Professional Photographers Pledge

  • I will deliver on time and to spec, as promised
  • I will uphold my agreements and if I can’t, I will say so in advance, and will try to mutually work towards a solution
  • I will do my best, and will not accept compromise unless there is no other choice, in which case I will inform my clients so there are no misunderstandings
  • I will do my best to try and work for my client’s needs. For whatever reason, what they think they need may not be the same as what they actually need, and I will find the best solution
  • I will deliver at a consistent level of quality regardless of external circumstances that may affect us personally, and I will never compromise that quality – it is better to under-promise and over-deliver
  • I will uphold basic standards of courtesy, including timeliness and professionalism of communication via any medium
  • I will respect my clients time and timescales
  • I will respect my subject — whether this be treating models/talent/fauna/flora with courtesy and friendliness, or carefully handling product and props as if they were my precious things
  • I will maintain my integrity and be fully transparent in my pricing, even if I get things wrong. If there are big variances or changes in scope, then I will communicate this and reason with the client
  • I will clearly detail the scope and deliverables of all assignments
  • I will do my part to educate clients where necessary, whether this be to do with technical or creative choices, licensing or otherwise
  • I will respect the creative rights of other photographers and clients so that they will respect mine
  • I will value my own work and will not fight others on price alone, retaining credibility and economy for the entire industry rather than damaging it
  • I will have spares and backups
  • I will make a contingency to meet eventualities that are within my control to resolve should anything go wrong
  • I will not ‘fix it later in post’ when this would mean delivering a sub-standard result that could be remedied in camera
  • I will maintain my skills and training to ensure I am always at the top of my game

There are stories all over the internet on photography media sites.

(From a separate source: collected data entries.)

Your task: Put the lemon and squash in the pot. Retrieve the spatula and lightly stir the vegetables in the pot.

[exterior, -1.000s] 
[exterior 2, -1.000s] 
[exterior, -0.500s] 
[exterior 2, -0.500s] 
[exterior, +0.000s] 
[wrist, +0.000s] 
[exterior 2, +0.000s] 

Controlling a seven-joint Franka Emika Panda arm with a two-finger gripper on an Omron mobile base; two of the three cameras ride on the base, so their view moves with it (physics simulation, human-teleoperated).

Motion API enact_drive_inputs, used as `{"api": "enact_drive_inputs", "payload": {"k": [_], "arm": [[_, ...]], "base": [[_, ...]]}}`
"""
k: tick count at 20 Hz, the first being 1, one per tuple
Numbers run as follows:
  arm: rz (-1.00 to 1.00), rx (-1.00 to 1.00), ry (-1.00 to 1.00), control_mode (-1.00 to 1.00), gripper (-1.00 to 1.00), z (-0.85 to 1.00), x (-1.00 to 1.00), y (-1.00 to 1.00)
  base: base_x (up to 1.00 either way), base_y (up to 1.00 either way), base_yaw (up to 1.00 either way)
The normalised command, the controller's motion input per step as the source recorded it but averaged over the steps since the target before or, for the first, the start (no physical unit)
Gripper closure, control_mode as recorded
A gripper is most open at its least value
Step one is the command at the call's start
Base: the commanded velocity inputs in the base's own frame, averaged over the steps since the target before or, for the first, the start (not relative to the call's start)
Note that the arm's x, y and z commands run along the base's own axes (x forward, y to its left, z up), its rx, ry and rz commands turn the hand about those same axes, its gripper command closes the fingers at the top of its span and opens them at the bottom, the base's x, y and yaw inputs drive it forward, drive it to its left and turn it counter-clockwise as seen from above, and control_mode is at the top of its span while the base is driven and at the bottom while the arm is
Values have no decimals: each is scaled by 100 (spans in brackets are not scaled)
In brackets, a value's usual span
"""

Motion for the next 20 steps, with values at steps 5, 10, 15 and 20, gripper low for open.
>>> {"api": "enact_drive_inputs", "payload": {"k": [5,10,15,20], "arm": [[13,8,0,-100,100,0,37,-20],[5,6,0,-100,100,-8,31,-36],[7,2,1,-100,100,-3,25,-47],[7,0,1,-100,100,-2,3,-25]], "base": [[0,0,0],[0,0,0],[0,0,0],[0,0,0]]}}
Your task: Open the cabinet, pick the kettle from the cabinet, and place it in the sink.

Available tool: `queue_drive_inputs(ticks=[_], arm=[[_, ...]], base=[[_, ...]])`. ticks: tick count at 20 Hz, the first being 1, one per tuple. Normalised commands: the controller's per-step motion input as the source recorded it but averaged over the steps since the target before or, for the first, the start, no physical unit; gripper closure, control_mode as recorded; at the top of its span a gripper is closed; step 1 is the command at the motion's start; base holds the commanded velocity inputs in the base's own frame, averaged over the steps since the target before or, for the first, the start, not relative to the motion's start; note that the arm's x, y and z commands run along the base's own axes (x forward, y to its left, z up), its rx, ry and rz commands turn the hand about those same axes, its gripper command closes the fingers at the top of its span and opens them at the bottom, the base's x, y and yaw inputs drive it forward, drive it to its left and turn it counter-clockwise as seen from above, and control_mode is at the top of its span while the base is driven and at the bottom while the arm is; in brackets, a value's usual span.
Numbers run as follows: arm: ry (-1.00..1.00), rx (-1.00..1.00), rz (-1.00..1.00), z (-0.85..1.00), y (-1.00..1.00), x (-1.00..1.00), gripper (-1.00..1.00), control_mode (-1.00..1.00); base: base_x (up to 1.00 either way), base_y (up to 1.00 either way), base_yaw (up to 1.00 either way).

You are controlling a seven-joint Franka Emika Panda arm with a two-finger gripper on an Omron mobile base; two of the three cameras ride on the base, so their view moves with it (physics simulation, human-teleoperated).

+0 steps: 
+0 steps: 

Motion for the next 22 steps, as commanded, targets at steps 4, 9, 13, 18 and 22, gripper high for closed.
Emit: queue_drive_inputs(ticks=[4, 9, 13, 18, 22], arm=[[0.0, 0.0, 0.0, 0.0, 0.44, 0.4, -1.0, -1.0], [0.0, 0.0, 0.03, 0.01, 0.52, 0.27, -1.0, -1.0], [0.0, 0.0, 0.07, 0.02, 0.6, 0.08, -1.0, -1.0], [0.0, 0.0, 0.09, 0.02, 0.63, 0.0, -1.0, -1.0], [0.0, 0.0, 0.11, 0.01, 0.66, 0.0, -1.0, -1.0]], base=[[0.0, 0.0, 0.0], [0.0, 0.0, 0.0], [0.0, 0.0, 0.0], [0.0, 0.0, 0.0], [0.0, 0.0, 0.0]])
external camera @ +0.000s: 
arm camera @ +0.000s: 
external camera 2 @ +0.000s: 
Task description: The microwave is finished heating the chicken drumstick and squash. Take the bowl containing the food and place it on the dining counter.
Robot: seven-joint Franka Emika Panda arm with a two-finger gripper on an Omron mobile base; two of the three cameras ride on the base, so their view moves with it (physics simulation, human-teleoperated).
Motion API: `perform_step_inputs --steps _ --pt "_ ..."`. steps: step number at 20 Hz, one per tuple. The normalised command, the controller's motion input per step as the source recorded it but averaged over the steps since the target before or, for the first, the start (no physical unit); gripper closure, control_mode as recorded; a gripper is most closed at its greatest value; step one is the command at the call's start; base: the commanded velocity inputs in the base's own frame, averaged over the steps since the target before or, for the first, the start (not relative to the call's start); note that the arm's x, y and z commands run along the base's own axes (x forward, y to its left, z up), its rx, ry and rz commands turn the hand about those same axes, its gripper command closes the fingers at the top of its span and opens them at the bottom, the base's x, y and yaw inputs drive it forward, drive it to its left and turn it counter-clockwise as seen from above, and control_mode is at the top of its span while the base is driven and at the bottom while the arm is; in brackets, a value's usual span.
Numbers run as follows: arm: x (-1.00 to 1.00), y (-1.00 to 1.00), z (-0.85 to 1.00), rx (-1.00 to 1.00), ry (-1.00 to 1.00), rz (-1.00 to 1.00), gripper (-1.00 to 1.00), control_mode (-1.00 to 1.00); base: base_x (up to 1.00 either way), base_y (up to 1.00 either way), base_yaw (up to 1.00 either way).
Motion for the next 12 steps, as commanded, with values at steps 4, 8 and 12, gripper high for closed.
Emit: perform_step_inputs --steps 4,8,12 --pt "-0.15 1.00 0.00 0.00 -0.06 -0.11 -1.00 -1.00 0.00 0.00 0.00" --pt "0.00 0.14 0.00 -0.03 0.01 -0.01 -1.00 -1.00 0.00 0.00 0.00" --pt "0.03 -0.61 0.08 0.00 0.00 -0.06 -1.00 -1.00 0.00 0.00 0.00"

It’s clear that photographers are not observing any of these standards. In turn, the expectations are lower, trust is not there, and the overall lack of confidence in our industry from the client’s perspective translates into lower value all around. A few bad apples spoil the barrel.

I think you can see why we have a recurrent crisis in our industry. It doesn’t help that a lot of the practicing photographers have no work experience outside of this; it means that they have no idea what’s to be expected in a normal professional workplace.

All we can do is ensure that we do our best to adhere to our Professional Photographers Pledge, and make an effort to educate those who are not where possible. In the long run, it’s in everybody’s best interest.